As of October 2, MasterCard's stock was trading at $677.79. Using the Discount Cash Flow Formula, this indicates the stock is trading at a 1.54% discount to today's price. If I calculate a valuation using forward P/E ratios this indicates a valuation $719.00 or a discount of 4.47%.

Chart sourced by (Finviz)


At this point in the market, I believe if you added a 50% position here and waited for the overall market to bring the price down closer to the trendline, this would present and excellent opportunity to add positions in a company with excellent growth prospects and a great business model.


MasterCard's stock price has had an impressive run in 2013. Even though there is excellent growth potential with over 85% of the world still using cash and checks, I believe the stock is close to fairly valued at this point.
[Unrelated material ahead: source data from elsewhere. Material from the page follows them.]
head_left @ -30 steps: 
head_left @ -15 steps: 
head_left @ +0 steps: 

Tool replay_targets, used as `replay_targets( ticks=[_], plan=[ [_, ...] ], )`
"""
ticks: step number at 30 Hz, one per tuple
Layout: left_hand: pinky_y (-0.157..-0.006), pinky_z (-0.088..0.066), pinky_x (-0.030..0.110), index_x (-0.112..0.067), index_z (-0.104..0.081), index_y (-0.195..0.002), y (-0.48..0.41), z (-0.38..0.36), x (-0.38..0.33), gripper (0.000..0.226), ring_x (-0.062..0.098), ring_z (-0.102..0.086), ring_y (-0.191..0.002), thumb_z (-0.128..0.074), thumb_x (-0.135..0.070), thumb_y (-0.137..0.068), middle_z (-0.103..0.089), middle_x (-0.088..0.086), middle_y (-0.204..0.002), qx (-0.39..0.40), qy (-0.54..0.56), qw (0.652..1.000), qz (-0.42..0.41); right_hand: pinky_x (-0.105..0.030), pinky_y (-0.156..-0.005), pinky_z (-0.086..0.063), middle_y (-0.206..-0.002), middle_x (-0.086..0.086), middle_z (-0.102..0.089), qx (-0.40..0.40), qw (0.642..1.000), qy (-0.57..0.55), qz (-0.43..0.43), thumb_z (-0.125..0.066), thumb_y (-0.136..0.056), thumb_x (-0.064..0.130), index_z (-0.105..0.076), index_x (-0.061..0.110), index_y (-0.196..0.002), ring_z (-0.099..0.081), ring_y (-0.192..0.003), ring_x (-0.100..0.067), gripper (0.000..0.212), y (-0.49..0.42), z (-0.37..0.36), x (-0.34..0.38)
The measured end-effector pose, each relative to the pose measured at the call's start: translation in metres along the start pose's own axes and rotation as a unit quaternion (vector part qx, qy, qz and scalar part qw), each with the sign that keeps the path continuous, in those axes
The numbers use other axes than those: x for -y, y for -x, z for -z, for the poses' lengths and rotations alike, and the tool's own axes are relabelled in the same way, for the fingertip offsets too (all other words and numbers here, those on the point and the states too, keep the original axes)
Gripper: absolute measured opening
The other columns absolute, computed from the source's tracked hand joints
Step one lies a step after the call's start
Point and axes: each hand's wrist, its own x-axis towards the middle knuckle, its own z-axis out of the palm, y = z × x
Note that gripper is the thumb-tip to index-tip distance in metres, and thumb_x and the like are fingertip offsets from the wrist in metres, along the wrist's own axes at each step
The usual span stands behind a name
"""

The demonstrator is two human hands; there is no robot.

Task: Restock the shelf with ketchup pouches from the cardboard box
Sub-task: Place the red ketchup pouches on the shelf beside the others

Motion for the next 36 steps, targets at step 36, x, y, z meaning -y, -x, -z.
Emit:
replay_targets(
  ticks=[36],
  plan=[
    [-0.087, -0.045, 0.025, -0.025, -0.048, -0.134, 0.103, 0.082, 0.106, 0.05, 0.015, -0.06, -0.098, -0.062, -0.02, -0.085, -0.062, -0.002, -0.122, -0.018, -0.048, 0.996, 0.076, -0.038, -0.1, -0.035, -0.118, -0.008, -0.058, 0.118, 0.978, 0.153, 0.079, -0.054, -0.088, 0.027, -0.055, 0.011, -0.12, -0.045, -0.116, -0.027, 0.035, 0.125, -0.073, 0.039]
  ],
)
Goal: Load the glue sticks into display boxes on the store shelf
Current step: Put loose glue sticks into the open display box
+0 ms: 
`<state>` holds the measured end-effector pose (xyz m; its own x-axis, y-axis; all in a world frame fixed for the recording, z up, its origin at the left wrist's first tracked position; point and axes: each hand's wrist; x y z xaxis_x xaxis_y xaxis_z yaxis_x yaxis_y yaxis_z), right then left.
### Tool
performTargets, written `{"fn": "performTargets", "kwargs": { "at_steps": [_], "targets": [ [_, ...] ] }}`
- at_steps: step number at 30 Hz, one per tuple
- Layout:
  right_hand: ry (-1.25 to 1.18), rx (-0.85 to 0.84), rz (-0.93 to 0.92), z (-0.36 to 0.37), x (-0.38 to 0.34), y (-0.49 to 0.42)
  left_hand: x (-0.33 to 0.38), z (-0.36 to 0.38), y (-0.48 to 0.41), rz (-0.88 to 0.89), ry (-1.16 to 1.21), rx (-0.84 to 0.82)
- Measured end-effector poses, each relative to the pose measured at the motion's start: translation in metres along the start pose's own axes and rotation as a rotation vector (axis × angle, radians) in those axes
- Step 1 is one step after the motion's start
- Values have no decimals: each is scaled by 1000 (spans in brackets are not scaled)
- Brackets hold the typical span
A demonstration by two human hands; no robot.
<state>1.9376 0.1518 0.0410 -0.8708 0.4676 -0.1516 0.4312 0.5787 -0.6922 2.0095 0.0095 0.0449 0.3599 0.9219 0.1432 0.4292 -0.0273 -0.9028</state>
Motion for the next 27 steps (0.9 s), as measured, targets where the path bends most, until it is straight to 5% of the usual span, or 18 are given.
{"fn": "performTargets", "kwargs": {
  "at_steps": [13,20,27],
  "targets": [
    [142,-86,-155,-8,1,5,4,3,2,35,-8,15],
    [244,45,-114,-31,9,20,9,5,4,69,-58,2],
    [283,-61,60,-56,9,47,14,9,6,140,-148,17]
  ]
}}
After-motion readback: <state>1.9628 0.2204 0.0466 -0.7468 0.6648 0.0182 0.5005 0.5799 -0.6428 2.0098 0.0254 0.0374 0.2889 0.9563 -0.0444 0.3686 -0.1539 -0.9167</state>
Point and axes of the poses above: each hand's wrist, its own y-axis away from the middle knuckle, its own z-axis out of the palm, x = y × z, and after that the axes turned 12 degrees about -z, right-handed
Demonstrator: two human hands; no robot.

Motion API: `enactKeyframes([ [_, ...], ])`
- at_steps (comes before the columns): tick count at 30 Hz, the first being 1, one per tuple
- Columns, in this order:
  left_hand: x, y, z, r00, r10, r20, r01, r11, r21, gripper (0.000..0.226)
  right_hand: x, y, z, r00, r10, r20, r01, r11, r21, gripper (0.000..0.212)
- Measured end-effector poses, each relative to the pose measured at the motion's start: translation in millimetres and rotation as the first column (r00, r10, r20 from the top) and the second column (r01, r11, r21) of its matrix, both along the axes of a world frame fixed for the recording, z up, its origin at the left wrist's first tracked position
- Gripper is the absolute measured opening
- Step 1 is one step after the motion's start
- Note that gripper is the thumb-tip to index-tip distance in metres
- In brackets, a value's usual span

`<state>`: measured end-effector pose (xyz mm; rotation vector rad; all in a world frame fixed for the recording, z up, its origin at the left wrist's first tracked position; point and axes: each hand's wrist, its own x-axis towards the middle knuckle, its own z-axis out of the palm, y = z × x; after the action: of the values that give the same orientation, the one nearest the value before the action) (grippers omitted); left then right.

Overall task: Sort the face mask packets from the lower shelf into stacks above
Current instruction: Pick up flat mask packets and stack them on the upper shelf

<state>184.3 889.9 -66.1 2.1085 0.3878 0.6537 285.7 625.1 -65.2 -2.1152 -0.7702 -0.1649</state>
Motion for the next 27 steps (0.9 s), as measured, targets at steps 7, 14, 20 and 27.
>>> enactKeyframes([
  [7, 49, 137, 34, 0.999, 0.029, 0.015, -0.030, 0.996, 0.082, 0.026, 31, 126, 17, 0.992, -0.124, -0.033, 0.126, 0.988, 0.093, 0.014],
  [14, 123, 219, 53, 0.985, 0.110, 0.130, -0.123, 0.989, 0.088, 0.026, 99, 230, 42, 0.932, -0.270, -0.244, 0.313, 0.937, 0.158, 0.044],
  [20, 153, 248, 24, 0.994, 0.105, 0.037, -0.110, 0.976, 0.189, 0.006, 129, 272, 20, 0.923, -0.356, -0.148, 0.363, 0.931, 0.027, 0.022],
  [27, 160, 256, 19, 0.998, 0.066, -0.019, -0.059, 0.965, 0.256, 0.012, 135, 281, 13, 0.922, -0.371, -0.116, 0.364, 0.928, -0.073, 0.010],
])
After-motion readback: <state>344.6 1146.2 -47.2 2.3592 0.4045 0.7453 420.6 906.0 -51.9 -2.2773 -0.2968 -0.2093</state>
If the market has a selloff and the stock price falls back to the trendline around the $640.00 range, this would provide an outstanding opportunity to invest in a company with a great business model, and excellent growth prospects. Having stated that, at this point in the market, based the Discount Cash Flow Formula, I have calculated that MasterCard is currently trading at a slight discount.

Disclosure: I have no positions in any stocks mentioned, and no plans to initiate any positions within the next 72 hours. I wrote this article myself, and it expresses my own opinions. I am not receiving compensation for it (other than from Seeking Alpha). I have no business relationship with any company whose stock is mentioned in this article.